Re: Solutions to unify middle dot usage in Traditional Chinese

Addition information.

On CNS 11643 page [1] , there are two dots.

One is full stop [2] for U+FF0E, that's ok, meaning and code point matches.

Another is 音界號 = hyphenation point [3] for U+2027. 

But the middle dot I want to unify is called 間隔號 in Chinese [4] . It's usage differed from hyphenation point. 

I'd like to ask, from unicoder's perspective. Should we encourage author to use the code point semantically right? 

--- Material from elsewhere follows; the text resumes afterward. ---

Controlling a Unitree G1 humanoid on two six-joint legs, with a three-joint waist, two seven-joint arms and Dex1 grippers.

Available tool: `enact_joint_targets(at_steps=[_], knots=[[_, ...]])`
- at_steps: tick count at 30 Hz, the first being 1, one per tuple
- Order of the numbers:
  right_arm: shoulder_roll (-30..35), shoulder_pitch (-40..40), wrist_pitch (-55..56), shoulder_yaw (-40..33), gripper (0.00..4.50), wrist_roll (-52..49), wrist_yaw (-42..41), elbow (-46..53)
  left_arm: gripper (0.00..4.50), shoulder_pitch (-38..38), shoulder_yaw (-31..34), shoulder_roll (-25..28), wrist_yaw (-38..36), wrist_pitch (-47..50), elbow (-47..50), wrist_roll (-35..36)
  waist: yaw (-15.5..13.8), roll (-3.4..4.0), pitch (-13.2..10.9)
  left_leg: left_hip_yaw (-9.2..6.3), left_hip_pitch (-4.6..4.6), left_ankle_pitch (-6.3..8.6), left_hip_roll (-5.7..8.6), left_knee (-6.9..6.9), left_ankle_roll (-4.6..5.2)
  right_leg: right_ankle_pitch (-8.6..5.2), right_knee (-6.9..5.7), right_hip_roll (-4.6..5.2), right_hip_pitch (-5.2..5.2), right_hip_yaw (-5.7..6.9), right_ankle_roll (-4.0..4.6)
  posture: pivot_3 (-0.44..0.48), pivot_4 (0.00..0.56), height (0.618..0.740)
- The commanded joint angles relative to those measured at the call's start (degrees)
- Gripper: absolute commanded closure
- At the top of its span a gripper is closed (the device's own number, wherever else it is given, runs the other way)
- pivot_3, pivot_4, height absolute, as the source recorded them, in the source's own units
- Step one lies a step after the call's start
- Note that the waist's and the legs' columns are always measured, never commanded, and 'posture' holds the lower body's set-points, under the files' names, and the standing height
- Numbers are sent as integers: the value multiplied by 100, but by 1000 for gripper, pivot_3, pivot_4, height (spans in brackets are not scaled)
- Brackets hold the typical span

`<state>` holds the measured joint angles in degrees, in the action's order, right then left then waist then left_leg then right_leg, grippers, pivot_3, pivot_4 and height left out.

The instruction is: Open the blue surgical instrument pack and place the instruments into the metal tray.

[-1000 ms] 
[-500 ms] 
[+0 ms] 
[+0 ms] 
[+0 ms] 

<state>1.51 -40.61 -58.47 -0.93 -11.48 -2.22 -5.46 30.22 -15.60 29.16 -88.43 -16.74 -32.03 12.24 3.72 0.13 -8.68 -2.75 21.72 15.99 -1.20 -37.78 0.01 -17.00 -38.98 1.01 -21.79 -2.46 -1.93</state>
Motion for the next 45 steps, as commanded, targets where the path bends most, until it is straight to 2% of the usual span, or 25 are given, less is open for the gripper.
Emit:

[1] http://www.cns11643.gov.tw/AIDB/query_symbol_results.do

[2] http://www.cns11643.gov.tw/AIDB/query_symbol_view.do?page=1&code=2125

[3]
http://www.cns11643.gov.tw/AIDB/query_symbol_view.do?page=1&code=2126

[4] http://www.edu.tw/files/site_content/M0001/hau/h14.htm

WANDERER Bobby Tung
Sent from my iPhone.

> Koji Ishii <kojiishi@gmail.com> 於 2014年12月15日 下午12:23 寫道:
> 
>> On Mon, Dec 15, 2014 at 12:31 PM, Ken Lunde <lunde@adobe.com> wrote:
>> Koji,
>> 
>> For this issue, and for similar characters, what Traditional Chinese IMEs emit, in terms of Unicode values, and how Traditional Chinese fonts encode the corresponding glyphs, are much more important factors than UAX #11 (East Asian Width) property values.
>> 
>> For Traditional Chinese, the target character is clearly Big Five 0xA145, and this seems to correspond to U+2022 or U+2027, depending on the OS.
> 
> Understood, actually that matches to what I guessed (and feared ;).
> The challenge would be on the layout engine side to handle EAW=A
> correctly. It's not only for this code point, so we might need a good
> solution for EAW=A someday, but just wanted to head up that it's
> likely to cause some layout problems on most platforms today.